Designing Optimal Computation Protocols from Fluctuation Response Relations
Abstract
The energy cost of computation has emerged as a central topic at the intersection of physics and computer science. Recent advances in statistical physics---particularly in stochastic thermodynamics---enable precise characterizations of work, heat, and entropy production in computational systems driven far from equilibrium by time-dependent protocols. A key open question is then how to design protocols that minimize thermodynamic cost while still ensuring correct outcomes. In this work, we propose a unified framework to design optimal protocols using Fluctuation-Response Relation (FRR) and machine learning. Unlike previous approaches that either optimize distributions or protocols separately, our method unifies both using FRR-derived gradients. We construct loss functions for various computational objectives and then apply FRR, combined with gradient-based optimization, to efficiently locate the corresponding optimal protocols. We apply this framework to bit erasure in a double well potential---demonstrating how to construct loss functions that trade off energy cost against task error.
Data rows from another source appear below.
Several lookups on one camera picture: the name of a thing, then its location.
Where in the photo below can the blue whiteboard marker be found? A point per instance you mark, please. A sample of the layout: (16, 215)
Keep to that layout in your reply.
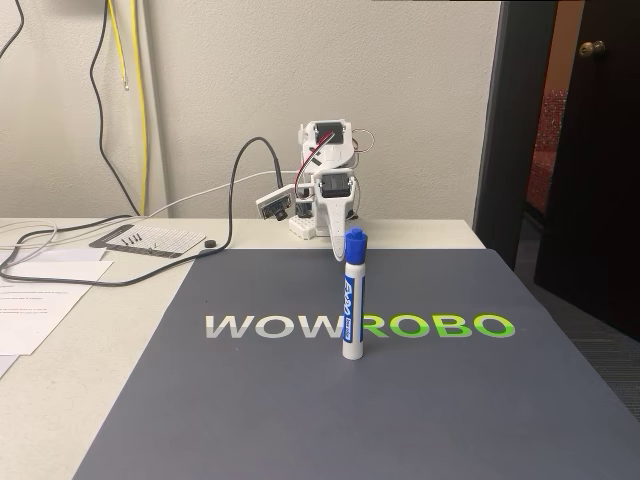
(355, 300)

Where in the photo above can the small black round cap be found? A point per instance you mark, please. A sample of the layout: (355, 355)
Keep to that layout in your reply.
(211, 244)

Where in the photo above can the striped screw card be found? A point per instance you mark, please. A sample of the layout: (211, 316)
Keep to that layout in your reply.
(170, 240)

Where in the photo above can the grey WOWROBO mat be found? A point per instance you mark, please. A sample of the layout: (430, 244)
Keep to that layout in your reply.
(350, 410)

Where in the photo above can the red speckled furniture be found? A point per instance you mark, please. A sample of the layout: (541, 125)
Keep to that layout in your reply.
(547, 150)

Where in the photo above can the dark wooden door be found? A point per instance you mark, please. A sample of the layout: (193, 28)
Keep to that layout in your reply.
(600, 175)

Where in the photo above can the blank white paper sheet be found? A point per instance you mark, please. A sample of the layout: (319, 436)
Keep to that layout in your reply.
(75, 255)

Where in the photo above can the brass door knob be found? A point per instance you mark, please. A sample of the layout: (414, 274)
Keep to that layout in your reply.
(592, 48)

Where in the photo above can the printed white paper sheet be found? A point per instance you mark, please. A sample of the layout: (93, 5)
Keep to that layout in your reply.
(35, 310)

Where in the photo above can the white gripper camera module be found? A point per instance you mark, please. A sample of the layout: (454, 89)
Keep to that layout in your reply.
(274, 202)

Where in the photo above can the dark grey door frame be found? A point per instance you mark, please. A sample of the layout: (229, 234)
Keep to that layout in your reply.
(505, 125)

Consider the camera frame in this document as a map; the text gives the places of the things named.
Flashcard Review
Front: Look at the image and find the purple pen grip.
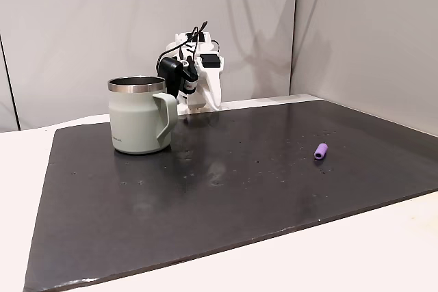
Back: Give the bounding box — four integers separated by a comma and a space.
313, 142, 329, 161

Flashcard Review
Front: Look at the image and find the pale green steel mug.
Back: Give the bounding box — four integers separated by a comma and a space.
107, 75, 179, 155

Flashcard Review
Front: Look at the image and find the black table mat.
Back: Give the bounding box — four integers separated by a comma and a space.
23, 98, 438, 292

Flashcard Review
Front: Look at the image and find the black camera cable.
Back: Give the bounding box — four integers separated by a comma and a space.
156, 21, 209, 71

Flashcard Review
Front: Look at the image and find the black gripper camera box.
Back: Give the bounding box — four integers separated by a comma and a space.
159, 56, 199, 97

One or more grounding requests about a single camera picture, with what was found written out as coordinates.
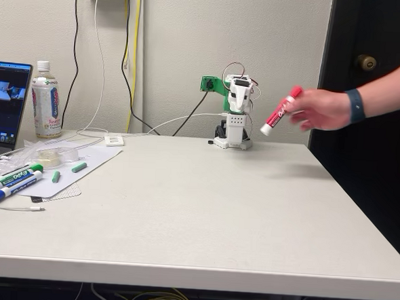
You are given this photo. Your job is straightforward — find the red dry erase marker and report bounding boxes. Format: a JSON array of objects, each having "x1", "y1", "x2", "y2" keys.
[{"x1": 258, "y1": 83, "x2": 304, "y2": 139}]

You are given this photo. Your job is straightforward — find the green dry erase marker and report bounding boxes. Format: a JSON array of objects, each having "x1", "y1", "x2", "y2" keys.
[{"x1": 0, "y1": 160, "x2": 45, "y2": 195}]

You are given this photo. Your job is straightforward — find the person's hand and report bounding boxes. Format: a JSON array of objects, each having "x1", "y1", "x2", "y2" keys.
[{"x1": 285, "y1": 86, "x2": 355, "y2": 135}]

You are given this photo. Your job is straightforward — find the dark wrist watch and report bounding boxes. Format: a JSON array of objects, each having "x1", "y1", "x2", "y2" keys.
[{"x1": 342, "y1": 87, "x2": 368, "y2": 126}]

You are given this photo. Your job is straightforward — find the brass door knob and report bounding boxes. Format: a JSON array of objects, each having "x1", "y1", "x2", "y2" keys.
[{"x1": 355, "y1": 54, "x2": 378, "y2": 74}]

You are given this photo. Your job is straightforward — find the white plastic adapter box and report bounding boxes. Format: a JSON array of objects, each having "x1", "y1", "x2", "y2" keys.
[{"x1": 103, "y1": 132, "x2": 125, "y2": 148}]

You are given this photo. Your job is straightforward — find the dark door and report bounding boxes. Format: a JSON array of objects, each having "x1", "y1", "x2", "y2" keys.
[{"x1": 301, "y1": 0, "x2": 400, "y2": 265}]

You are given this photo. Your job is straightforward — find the white paper sheet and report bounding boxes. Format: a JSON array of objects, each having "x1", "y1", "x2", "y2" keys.
[{"x1": 13, "y1": 138, "x2": 125, "y2": 204}]

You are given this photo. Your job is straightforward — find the plastic tea bottle white cap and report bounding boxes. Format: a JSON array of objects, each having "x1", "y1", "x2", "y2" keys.
[{"x1": 28, "y1": 60, "x2": 67, "y2": 140}]

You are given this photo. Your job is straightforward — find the white mesh pad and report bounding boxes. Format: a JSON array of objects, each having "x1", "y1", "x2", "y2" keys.
[{"x1": 42, "y1": 182, "x2": 83, "y2": 204}]

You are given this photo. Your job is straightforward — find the clear plastic bags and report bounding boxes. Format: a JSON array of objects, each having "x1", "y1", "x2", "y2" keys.
[{"x1": 0, "y1": 137, "x2": 41, "y2": 185}]

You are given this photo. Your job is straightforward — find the grey laptop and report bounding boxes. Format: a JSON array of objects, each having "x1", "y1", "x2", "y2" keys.
[{"x1": 0, "y1": 60, "x2": 35, "y2": 166}]

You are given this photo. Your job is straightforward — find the red black servo cable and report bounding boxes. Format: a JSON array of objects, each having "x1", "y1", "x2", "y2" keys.
[{"x1": 221, "y1": 60, "x2": 264, "y2": 100}]

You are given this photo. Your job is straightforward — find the green camera mount with camera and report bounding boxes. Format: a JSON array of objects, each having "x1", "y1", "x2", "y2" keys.
[{"x1": 199, "y1": 75, "x2": 235, "y2": 113}]

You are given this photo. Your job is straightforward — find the white usb cable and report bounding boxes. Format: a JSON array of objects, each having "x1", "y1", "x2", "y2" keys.
[{"x1": 121, "y1": 107, "x2": 228, "y2": 145}]

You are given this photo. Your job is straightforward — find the black camera cable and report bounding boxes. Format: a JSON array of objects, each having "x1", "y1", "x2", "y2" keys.
[{"x1": 117, "y1": 0, "x2": 217, "y2": 140}]

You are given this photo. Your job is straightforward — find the yellow cable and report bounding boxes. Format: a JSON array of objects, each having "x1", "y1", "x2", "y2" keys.
[
  {"x1": 126, "y1": 0, "x2": 142, "y2": 134},
  {"x1": 121, "y1": 0, "x2": 133, "y2": 68}
]

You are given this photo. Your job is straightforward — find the white charger cable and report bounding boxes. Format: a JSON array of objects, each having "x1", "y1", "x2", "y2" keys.
[{"x1": 43, "y1": 0, "x2": 119, "y2": 151}]

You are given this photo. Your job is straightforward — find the thin white plug cable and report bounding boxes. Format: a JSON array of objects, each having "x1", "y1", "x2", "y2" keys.
[{"x1": 0, "y1": 197, "x2": 47, "y2": 213}]

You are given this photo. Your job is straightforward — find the white cable under table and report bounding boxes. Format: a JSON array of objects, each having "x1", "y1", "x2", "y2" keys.
[{"x1": 89, "y1": 282, "x2": 119, "y2": 300}]

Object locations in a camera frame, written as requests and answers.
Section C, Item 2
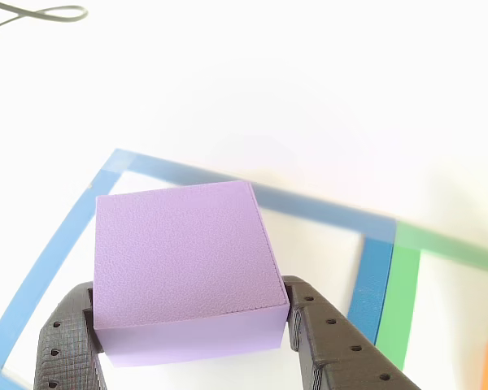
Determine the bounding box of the black cable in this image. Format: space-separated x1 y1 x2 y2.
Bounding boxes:
0 0 89 36

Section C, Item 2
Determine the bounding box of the green square frame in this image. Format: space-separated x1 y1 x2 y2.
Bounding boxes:
373 221 488 373

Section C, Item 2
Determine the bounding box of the blue square frame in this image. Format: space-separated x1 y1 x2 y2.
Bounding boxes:
0 148 398 390

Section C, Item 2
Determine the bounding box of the large purple block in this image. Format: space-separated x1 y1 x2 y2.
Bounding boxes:
93 180 290 369
Extending to underdamped systems, we show how momentum memory enables more complex operations like bit-flips, which are infeasible in purely one-dimensional Markovian settings. In both examples, we achieve work costs on the same order of Landauer's bound. Beyond these examples, our approach provides a general foundation for designing low-cost protocols in physical computation systems, with potential applications ranging from robust quantum gates under noise to energy-efficient control of chemical and synthetic biological networks.